Não podia compreender. Os pensamentos lhe assaltavam a mente, sem querer aceitar que O Criador fosse injusto, porém, não via coerência na realidade que assistia. Se o marido fora cruel e abandonara a família, por que também Deus o fizera, levando o menino?
Não, não podia entender essa Divindade!
Acabava de sair de um seminário carismático, onde a convenceram de que “Deus é Real”.
E tinha ainda a preocupação com a velha avó. Não sabia como iria encontrá-la. Tão velhinha, tão frágil... tantos golpes nesta vida...

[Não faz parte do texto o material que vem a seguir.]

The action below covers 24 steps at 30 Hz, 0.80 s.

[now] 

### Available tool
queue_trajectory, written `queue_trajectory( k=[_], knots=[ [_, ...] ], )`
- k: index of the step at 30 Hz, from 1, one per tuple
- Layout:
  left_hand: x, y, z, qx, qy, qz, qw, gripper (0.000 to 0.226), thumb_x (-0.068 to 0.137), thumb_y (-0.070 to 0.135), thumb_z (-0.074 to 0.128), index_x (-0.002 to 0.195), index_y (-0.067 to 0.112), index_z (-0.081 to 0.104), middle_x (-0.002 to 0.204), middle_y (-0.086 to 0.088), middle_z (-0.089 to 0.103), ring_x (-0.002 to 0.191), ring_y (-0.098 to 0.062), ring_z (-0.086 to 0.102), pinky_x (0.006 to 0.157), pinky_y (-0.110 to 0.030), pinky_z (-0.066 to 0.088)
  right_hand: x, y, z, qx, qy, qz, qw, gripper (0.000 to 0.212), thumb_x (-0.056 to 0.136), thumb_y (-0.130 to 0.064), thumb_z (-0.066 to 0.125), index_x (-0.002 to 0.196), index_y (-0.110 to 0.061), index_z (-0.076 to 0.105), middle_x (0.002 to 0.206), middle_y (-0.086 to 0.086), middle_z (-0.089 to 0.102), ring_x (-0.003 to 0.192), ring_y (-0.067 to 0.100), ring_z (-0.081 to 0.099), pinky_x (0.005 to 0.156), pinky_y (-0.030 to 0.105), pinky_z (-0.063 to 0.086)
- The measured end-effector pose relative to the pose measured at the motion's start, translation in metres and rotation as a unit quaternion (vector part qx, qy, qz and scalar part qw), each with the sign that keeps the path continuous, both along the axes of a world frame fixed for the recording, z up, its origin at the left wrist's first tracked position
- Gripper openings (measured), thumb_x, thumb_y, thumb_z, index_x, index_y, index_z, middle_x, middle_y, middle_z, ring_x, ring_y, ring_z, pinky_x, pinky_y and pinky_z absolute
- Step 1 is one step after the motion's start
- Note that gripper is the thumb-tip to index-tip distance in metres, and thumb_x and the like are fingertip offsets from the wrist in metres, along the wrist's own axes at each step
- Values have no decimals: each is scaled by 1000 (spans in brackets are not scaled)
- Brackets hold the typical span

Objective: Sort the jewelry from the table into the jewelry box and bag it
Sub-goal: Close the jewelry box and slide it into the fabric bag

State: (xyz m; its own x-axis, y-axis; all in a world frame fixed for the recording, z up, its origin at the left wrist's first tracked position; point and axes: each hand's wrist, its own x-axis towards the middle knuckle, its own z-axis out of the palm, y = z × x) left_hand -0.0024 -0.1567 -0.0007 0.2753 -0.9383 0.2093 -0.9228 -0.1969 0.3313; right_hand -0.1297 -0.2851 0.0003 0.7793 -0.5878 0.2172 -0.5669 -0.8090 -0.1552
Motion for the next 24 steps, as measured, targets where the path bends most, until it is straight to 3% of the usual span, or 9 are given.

- “Deus sabe o que faz! Escreve certo por linhas tortas”... Expressando-se assim
resignada, a velhinha a surpreendeu.
Ajeitando o lenço, que trazia passado sobre a testa e amarrado na nuca, com suas mãos magras e marcadas pelo tempo, a anciã em sua fé cega, constatava pacificamente: “Deus sabe o que faz”...
Quando a seminarista chegou, a avó estava sentada no terreiro, esquentando-se ao sol, pois era inverno. Apontou com seu dedo longo os sulcos cravados no rosto:
- “O tempo fia”... – disse, “Não trás apenas essas rugas aqui, não! O tempo trás
também discernimento... O que a gente não pode entender hoje, a gente vai entender amanhã”...
Não, não podia aceitar nada daquilo tudo: a separação de entes-queridos, muito menos, aceitar a morte. Via, porém, que a velha tão frágil, tão sofrida, possuía uma indubitável força.
Tranqüilizou-se um pouco, enfim, ao ver que a avó sofria menos, muito menos do que ela, que não podia aceitar o destino.
Observou que a anciã não trazia no semblante a amargura, nem no coração a dúvida.
E ponderou: “Deus deveria ser mesmo Real!”